Since arriving in London I’ve seen two films. The contrast between them seems to encapsulate the problems of scale and ambition that British cinema faces. One is Stephen FIngleton’s The Survivalist. A worthy, sturdy piece of filmmaking which seems entrapped by its simplicity, resolutely refusing to lend any kind of global dimension to its post-apocalyptic landscape, no matter how effectively plotted and filmed it is. A film that leaves with you with the feeling of something austere and underwhelming. The other was Luca Guadagnino’s A Bigger Splash, nominally an Italian film, but more of a pudding, featuring Brits, Americans, Italians a Belgian and, somewhat awkwardly, immigrants from undisclosed African countries.
For all its imperfections, and there are a few, including the final flawed 20 minutes, A Bigger Splash is an engrossing film, marked by its very ambition as a distinctive piece of filmmaking. The story is essentially simple, four people holed up in an idyllic Italian hideaway, with their various connections and dependencies. The outcomes are not unpredictable, (what else can happen in these circumstances apart from fucking and fighting?), but the storytelling refuses to tow an easy line, constantly kicking against the inevitability of its characters’ destinies. There is a price to pay for this inventiveness. The refugee storyline feels half-baked; there’s a hint of something Haneke-esque to be wrought from their presence on this outpost of Europe, and the one moment where Schoenaerts and Johnson are met by a group of uneasy men has potency, but in the end the strand feels like a red herring. Similarly, the final twenty minutes are a disappointment; this film should not descend into the TV mechanics of a murder enquiry. It has had too much going for it upto then.
However, these flaws are forgivable within the bigger picture. Luca Guadagnino displays the same delicate touch for the nuances of personal relationships he showed in his previous film, I Am Love. This time he pushes the characters to their limits. No more so than in a show-stopping performance by Ralph Fiennes as Harry, the verbose, larger-than-life record producer. Fiennes is one of those actors whose appeal, from the point of view of a recondite Englishman, is sometimes hard to grasp. Neither Bond-esque nor subtle enough to be a character actor. But here, he steps out of his shadow (or perhaps into it) to deliver a rip-roaring, relentlessly annoying character whose inability to control his particular lust for life leads to scenes of toe-curling embarrassment but also a weird kind of post-middle-age pathos. Why shouldn’t the self-absorbed middle-aged dads dance with the same sense of abandonment as the nubile youngsters? There’s something glorious about Harry’s refusal to bow to the rules of refinement, even if you know spending more than 15 minutes in his unedited company would be a kind of living hell. It’s a remarkable performance, which offers a counter-balance to Swinton’s more glacial Thin White Duke; allowing the two younger characters to tail the older characters like formula 1 drivers looking for the moment they’ll overtake.

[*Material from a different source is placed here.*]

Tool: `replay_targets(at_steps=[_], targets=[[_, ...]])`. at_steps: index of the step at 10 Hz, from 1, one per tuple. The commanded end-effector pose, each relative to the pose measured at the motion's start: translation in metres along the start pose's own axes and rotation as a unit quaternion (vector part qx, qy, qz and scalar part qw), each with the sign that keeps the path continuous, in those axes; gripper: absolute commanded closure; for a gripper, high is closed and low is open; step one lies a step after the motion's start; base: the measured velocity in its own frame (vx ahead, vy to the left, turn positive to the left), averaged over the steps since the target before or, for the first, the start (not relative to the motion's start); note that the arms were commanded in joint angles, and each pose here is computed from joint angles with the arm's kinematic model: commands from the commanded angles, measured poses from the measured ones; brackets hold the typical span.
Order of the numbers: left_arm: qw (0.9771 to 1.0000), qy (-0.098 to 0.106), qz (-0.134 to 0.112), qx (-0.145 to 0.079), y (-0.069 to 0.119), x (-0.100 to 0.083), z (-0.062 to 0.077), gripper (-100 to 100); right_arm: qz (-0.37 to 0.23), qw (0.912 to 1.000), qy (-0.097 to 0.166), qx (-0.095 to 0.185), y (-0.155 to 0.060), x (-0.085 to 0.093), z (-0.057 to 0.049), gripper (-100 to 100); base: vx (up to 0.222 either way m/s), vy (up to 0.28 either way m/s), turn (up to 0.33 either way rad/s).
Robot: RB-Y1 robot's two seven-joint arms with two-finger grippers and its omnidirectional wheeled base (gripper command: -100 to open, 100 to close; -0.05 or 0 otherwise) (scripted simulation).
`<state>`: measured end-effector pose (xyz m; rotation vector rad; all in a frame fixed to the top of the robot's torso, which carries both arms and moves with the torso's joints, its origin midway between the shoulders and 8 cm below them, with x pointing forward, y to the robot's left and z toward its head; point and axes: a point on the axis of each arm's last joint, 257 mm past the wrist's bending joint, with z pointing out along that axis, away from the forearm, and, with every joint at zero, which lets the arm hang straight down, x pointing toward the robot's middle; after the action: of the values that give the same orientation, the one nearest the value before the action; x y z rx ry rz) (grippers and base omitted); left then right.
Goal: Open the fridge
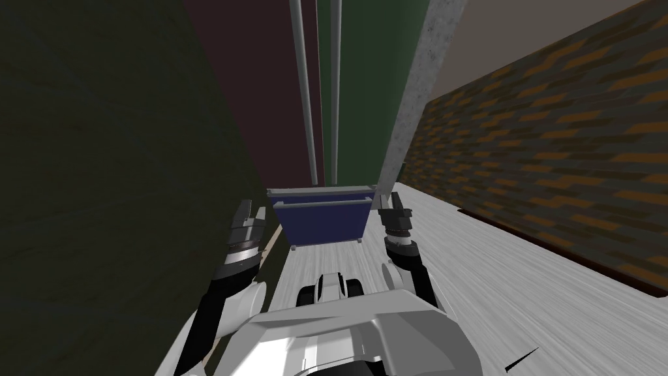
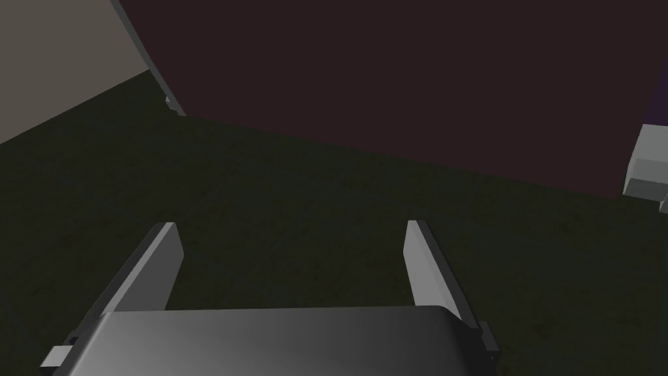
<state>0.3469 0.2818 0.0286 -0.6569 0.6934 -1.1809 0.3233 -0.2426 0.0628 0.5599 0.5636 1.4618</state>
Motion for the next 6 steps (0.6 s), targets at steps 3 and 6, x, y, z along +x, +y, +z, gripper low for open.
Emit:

As a portrayal of post-middle aged pre-dementia, Guadagnino’s film cannot be topped. Its characters parachute through the screen with the splendour and abrasiveness which is normally reserved, these days, for 3-D effects. As though the director is reminding us (and even himself, given the film’s iffy ending) that cinema is just as much about character and story as it is about visuals or coherence. That you need to take a risk if you want to achieve anything exceptional. That the straight and narrow are all very well, but they are straight and narrow and they offer scant help of emotional rescue when you are most in need of it.